Мы выпили еще, слова и жесты окончательно утратили внятность. Но это была невнятица самой нашей жизни, с ее постоянным смещением ракурсов и невозможностью извлечь из нее какой-либо однозначный смысл.

— Тебя не удивляет сегодняшняя вспышка Сары? — спросил Марко. — Ее ярость и обида? А если взглянуть на это со стороны? Или если вернуться на три с половиной года назад, когда мы с ней даже не были знакомы? Два совершенно посторонних человека, у каждого своя жизнь, а теперь они грызутся, обвиняют друг друга, защищаются, оправдываются, упрекают. Даже не пытаясь понять, что произошло за это время.

— Но ведь произошло, — сказал я. — Рождались и умирали чувства. Кто-то требовал, кто-то давал, кто-то снова требовал. Ведь так?

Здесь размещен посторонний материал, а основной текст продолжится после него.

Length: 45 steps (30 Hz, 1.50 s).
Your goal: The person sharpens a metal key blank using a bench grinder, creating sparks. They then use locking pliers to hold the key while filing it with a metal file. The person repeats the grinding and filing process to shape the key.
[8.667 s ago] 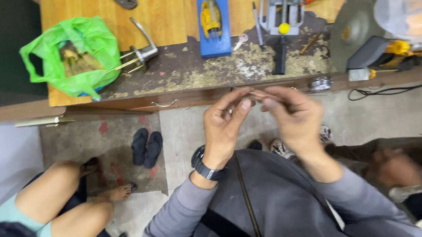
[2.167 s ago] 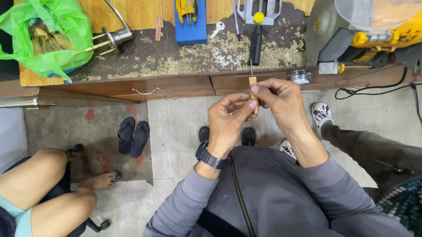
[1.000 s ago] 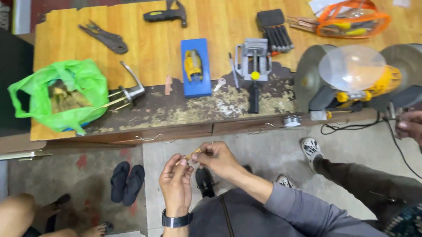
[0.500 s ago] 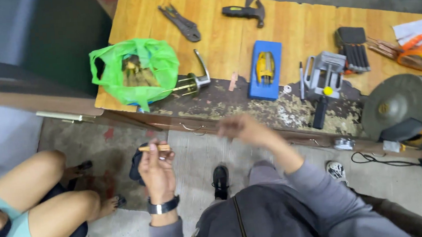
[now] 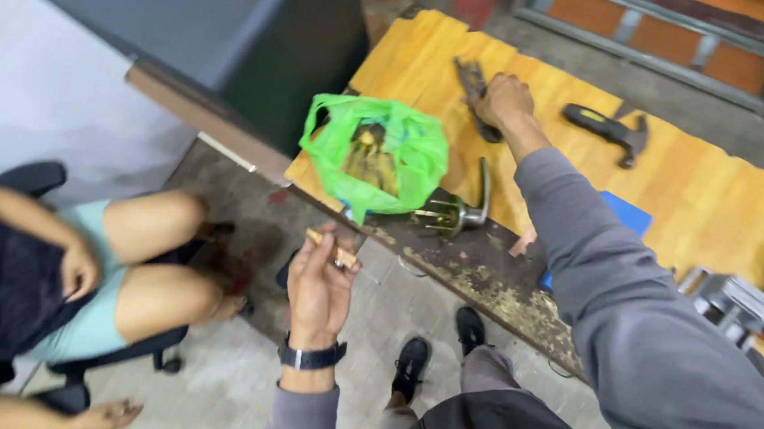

— Ну… — протянул Марко, постукивая кулаком по подбородку.

— Видишь теперь, что ты инопланетянин? — сказал я. Правда, я и сам не мог вспомнить почти ничего из того времени, что прошло между знакомством с Паолой и днем, когда она выгнала меня из дому. Вспоминались только бесконечные ссоры, склоки и свары: злоба на лицах, злоба в словах, чувства, отравленные злобой, которые мы, как полководцы, бросали в атаку на траншеи противника.

— Интересно, все истории любви похожи друг на друга? — спросил Марко. — Когда все налаживается и обретает устойчивость, когда больше нет нужды идеализировать друг друга, притворяться, что-то скрывать, пытаться казаться кем-то другим…

— Не знаю, — сказал я. — Я не так много знаю историй любви, где бы все было налажено и устойчиво.